PM: Crime in Varivode insult to modern Croatia

NEWS 28.09.202015:41
DAMIR SENCAR / AFP

Prime Minister Andrej Plenkovic on Monday attended a commemoration for nine Serb civilians killed in Varivode in the aftermath of the 1995 Operation Storm, expressing sympathy for those whose lives Croatia had failed to protect and describing the crime as an insult to modern Croatia and human dignity.

Plenkovic said that the act was a betrayal of those ideals most Croatian war veterans had been fighting for, including Serbs who had honourably fought for a free, democratic and tolerant Croatia in which all its citizens would be equal, regardless of their ethnic origin, religious or political beliefs.

The crime committed here is contrary to the proclamation of the then president (Franjo) Tudjman who on August 4 called on Serb citizens in the occupied territories to stay home and without fear for their lives and property wait for the Croatian government as they would be given all civil rights, he said.

“The perpetrators of this crime also caused harm to Croatia, and because of those who did not have the courage to surrender, Croatian generals for years had to defened the honour of the Croatian military and state in detention in The Hague,” Plenkovic said.

He said that the crime in Varivode had not been the only such crime as there had been more such crimes.

“There is no justification for them and we are truly sorry,” Plenkovic said, adding that every such act is painful for all families of victims and an ugly scar on the just face and defensive character of the Homeland War.

A legitimate right to defence is not and cannot be a justification for wrongdoing, he said.

He also said that the crimes were acts of individuals who had often out of sheer selfishness raided areas where no civil government had yet been established. That, he said, was never the policy of the Croatian state, the military leadership, especially not President Franjo Tudjman, but an autonomous act of individuals.

PM Plenkovic also underscored that Croatia had been defending itself from agression and not from innocent civilians.

For Serbs in Croatia, he said, that also means mustering the courage to acknowledge that Croatia was under attack from Milosevic’s regime and the former Yugoslav People’s Army (JNA). There is no justification, Plenkovic stressed, for an armed rebellion against a lawfully elected government and the democratic will of the Croatian people for an independent state.

“We all must have the strength to take our share of responsibility, to see all the violence and weight of the events that then took place and to turn to the future,” Plenkovic said.

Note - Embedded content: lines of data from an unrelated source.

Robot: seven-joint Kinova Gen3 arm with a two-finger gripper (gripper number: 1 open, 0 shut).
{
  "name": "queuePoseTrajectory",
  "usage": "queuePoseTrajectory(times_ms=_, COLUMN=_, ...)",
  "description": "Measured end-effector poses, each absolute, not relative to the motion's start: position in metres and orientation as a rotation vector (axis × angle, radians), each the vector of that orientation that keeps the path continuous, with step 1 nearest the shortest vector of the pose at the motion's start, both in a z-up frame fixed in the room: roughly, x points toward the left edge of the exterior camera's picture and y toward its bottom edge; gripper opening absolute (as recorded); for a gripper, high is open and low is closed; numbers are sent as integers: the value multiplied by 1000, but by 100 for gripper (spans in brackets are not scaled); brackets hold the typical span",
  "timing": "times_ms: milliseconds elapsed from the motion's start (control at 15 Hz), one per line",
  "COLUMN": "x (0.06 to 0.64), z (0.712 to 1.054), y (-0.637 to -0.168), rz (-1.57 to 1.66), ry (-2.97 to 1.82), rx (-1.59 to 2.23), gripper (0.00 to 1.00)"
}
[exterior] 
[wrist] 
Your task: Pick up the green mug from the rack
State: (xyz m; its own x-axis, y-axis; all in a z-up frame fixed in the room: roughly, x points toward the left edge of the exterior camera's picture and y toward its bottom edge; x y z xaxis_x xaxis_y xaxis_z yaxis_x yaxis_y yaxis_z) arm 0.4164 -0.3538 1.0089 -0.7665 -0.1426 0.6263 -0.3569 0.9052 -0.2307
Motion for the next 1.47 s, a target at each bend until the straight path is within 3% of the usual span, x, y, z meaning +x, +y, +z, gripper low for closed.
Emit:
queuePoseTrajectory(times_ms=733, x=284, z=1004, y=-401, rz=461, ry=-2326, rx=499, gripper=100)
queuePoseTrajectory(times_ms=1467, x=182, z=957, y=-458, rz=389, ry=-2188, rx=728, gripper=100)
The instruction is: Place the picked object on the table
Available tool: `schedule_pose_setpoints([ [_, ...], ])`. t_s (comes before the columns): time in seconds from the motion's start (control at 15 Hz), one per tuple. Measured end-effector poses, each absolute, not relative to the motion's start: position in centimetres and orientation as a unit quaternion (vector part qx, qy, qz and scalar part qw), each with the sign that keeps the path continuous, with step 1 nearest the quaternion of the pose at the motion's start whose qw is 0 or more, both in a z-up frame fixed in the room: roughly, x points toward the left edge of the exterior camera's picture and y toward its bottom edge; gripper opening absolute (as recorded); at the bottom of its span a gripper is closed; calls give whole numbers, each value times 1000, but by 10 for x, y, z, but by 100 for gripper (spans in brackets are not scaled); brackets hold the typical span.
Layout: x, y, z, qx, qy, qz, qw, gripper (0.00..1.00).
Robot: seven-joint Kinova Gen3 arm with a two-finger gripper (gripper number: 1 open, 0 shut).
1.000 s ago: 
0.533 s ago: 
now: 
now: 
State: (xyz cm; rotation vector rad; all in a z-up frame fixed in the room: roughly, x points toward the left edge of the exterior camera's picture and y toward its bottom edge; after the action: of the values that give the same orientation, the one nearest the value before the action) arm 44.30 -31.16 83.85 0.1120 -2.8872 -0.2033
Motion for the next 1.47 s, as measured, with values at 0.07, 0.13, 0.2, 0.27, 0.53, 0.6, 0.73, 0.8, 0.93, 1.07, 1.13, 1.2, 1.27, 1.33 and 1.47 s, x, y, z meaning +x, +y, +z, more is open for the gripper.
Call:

Pupovac: Warmongering words should be replaced with words of creation, remembrance

Serb National Council (SNV) president and Serb minority MP Milorad Pupovac said that they saw Deputy Prime Minister Boris Milosevic’s visit to Knin, on the occasion of the 25th anniversary of Operation Storm, President Zoran Milanovic’s and War Veterans Minister Tomo Medved’s visit to Plavno and Grubori, and today’s visit by Prime Minister Plenkovic to Varivode as a nationally responsible and politically courageous act, necessary so that everyone could remember their dead in peace and mutual respect, either on their own or together.

“In this place, as well as in all the other similar places it is necessary to point to the need for cooperation in the exchange of a feeling of justice by legal or political means, legal or political decisions, legal or political judgments. Wars start with the unearthing of graves and end with their closing, they begin with harsh words that incite animosity and hate, and they end when those words quiet down,” Pupovac said in his address at the event.

He expressed hope that “after 25 years words of creation and remembrance will replace the words that stoked the war. If we look around, we will see the consequences of destruction in many places in our country. We all feel that we need stronger, louder, more meaningful words and messages of creation that will be to the benefit of all of us living in Croatia.”

Killed in Varivode in the aftermath of the 1995 combined Croatian army and police operation were 59-year-old Dusan Dukic, 55-year-old Spiro Beric, 75-year-old Jovo Beric, 56-year-old Jovan Beric, 69-year-old Radivoj Beric, 69-year-old Marija Beric, 67-year-old Milka Beric, 82-year-old Marko Beric and 84-year-old Mirko Pokrajac.

Six members of Croatian police forces were suspected of killing 16 Serb civilians in Gosic and Varivode, but after a trial before the Zadar County Court and a retrial at the Sibenik County Court, they were acquitted. The investigation in the case thus had to start anew, this time against unknown perpetrators, members of the Croatian Army.

Some members of the victims’ families were paid damages after they sued the state.

The commemoration for the Varivode victims was organised by the SNV and Kistanje municipality. Attending the event, among others, were SNV members, members of the local Serb Ethnic Minority Council, a delegation of the parliament and government, a delegation representing the Serbian prime minister, and members of human rights organisations.

After Varivode, a commemoration was also held in Gosic for seven elderly Serb civilians killed there on August 27, 1995.